Gipfel: EU-Mission soll Kosovo Stabilität bringen
Die 27 Mitgliedsstaaten wollen den Aufbau von Justiz und Verwaltung in der serbischen Provinz fördern.
Brüssel. Die 27 EU-Staaten haben sich beim EU-Gipfel über zentrale Punkte im Umgang mit der von Serbien abtrünnigen Provinz Kosovo verständigt. So einigten sich die Staats- und Regierungschefs gestern einstimmig auf eine europäische Mission, die dem Kosovo zu stabilen Verhältnissen bei Polizei, Recht und Verwaltung verhelfen soll. Die Möglichkeiten des Verhandlungsprozesses seien ausgeschöpft, der jetzige Status des Kosovo sei nicht länger zu halten.
Beide Feststellungen sind diplomatisch bedeutsam, weil erst durch sie der Weg für weitergehende Schritte wie die Anerkennung eines unabhängigen Kosovo durch die EU-Staaten eröffnet wird. Im Gegenzug erneuerten sie ihre Einladung an Serbien, mittelfristig zur EU hinzuzustoßen.
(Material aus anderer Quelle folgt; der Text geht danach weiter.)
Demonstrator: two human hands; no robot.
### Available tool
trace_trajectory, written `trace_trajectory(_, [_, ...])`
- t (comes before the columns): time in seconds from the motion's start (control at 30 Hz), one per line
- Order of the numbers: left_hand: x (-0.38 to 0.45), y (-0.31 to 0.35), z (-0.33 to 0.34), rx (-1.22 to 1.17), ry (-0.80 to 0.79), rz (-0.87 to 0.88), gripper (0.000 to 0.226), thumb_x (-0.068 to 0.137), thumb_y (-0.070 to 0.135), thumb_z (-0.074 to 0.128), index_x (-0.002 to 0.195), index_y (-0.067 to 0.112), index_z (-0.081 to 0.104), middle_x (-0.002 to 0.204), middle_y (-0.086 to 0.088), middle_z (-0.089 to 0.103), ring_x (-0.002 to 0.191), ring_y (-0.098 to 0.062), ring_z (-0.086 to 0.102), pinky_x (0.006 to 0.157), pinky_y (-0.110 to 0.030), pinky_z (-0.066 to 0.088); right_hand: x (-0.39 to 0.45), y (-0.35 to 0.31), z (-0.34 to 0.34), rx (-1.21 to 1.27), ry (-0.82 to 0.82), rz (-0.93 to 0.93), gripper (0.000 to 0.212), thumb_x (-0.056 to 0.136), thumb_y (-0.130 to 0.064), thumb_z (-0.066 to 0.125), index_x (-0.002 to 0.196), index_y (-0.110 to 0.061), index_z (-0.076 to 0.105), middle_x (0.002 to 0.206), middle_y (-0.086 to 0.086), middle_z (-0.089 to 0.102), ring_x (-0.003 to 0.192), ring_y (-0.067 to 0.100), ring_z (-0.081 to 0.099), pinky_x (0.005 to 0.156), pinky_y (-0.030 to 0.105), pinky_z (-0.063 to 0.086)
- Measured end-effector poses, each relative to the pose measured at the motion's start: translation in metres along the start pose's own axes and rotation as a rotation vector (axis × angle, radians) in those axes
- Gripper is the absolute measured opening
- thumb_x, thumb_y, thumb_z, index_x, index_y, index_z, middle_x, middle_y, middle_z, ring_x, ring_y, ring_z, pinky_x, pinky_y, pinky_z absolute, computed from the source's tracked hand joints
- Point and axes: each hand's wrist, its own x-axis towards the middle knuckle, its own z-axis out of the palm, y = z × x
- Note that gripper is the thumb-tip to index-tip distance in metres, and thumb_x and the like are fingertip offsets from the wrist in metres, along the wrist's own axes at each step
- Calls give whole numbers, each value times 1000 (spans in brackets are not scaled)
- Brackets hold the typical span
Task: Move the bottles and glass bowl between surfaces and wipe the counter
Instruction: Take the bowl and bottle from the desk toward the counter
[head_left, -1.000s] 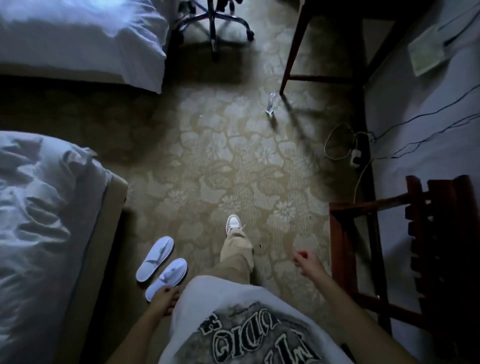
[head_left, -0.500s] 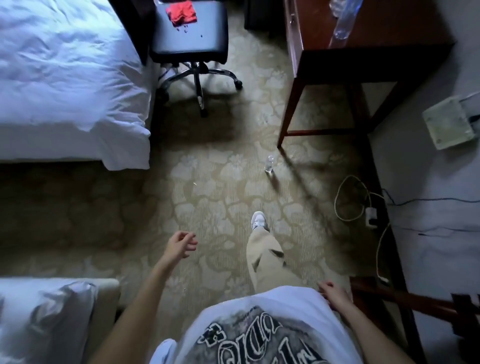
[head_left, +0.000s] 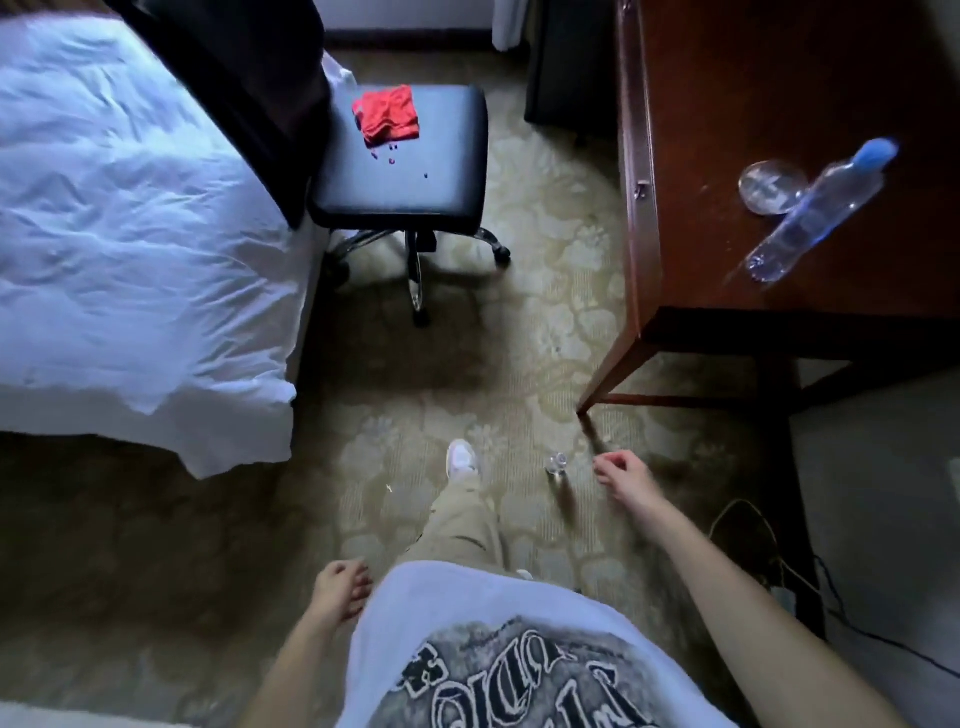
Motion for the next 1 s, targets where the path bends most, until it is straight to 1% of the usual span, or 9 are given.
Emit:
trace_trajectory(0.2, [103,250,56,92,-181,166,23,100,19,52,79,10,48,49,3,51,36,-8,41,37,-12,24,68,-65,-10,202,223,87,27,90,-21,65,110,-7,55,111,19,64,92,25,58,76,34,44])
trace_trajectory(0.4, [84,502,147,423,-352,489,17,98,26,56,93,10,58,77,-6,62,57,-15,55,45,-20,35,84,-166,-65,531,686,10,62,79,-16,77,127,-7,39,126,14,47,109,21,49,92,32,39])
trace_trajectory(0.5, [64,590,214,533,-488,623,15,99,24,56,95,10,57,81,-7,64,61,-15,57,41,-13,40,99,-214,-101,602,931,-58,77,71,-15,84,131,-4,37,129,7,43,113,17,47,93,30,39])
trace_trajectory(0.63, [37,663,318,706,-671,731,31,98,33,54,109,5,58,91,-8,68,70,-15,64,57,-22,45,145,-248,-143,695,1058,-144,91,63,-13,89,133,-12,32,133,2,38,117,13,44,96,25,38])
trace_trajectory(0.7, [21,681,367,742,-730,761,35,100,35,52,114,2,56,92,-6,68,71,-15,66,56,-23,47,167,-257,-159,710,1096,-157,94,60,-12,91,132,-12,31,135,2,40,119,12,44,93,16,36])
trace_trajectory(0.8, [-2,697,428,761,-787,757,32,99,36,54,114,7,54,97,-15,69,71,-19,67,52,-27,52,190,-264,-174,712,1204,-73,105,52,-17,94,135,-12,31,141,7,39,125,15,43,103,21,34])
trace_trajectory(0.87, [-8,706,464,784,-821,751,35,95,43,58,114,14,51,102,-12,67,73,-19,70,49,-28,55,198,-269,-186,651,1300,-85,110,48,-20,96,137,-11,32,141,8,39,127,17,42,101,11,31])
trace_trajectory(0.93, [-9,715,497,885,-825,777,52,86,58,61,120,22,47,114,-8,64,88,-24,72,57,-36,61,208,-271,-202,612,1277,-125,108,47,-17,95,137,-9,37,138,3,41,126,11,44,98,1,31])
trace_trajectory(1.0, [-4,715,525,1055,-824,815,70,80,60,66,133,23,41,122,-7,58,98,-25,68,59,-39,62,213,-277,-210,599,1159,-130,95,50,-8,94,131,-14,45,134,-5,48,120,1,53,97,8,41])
Bundeskanzlerin Angela Merkel (CDU) vermerkte nach dem Treffen zufrieden, dass "wir weiter gekommen sind, als heute morgen abzusehen war". Einen Tag nach der feierlichen Unterzeichnung des neuen EU-Grundvertrags sei die Einigung auf die Kosovo-Mission quasi eine vorweggenommene "Praxisbewährung" des Vertrags. Bundesaußenminister Frank-Walter Steinmeier (SPD) unterstrich, dass noch "schwierige Fragen vor uns liegen". Man habe sich zunächst darauf beschränkt, das zu beschließen, was aktuell anliege, entgegnete Merkel auf Fragen nach der Bereitschaft, einen unabhängigen Kosovo anzuerkennen.
Steinmeier warnte die Kosovaren vor überstürzten Aktionen. Er hoffe, "dass keine unvernünftigen Erklärungen zu Zeitpunkten stattfinden, die nicht mit der internationalen Gemeinschaft abgesprochen wurden", sagte der Außenminister.
Während des EU-Gipfels hatten sich vor allem Zypern, Rumänien und die Slowakei zunächst gegen die Vorschläge in Sachen Kosovo gewehrt. Sie stehen der Idee, einen unabhängigen Kosovo anzuerkennen, ablehnend gegenüber, weil sie fürchten, damit ein Vorbild für andere zu schaffen, die nach Autonomie streben. Die großen EU-Staaten, darunter die - zuvor lange zögernde - Bundesrepublik waren hingegen für jene Position eingetreten, die sich beim Gipfeltreffen schließlich durchsetzte.
Die EU ächzt unter der Verantwortung für das Kosovo. Auf dem Brüsseler Gipfel war in dieser Frage erneut unübersehbar, woran die gemeinsame Außenpolitik in erster Linie krankt: Sieist noch längst nicht so gemeinsam, wie es nötig wäre. Die Gegner einer Unabhängigkeit des Kosovo haben durchaus gute Argumente. Der Grundsatz der Unverletzbarkeit des Staatsgebiets wird verletzt. Und zum ersten Mal werden die Binnen-Grenzen des vormaligen Jugoslawiens revidiert. Es ist nicht zu leugnen, dass dies anderen einen Vorwand liefert, ihrerseits das Recht zu reklamieren, aus dem bisherigen Staatsverband auszuscheren. Es gibt aber einen fundamentalen Unterschied, den die gern übersehen, die vor dem "Präzedenzfall Kosovo" warnen: Dort hat die albanisch-stämmige Bevölkerungsmehrheit erst Kurs auf die Loslösung genommen, nachdem sie Opfer brutaler Unterdrückung geworden war.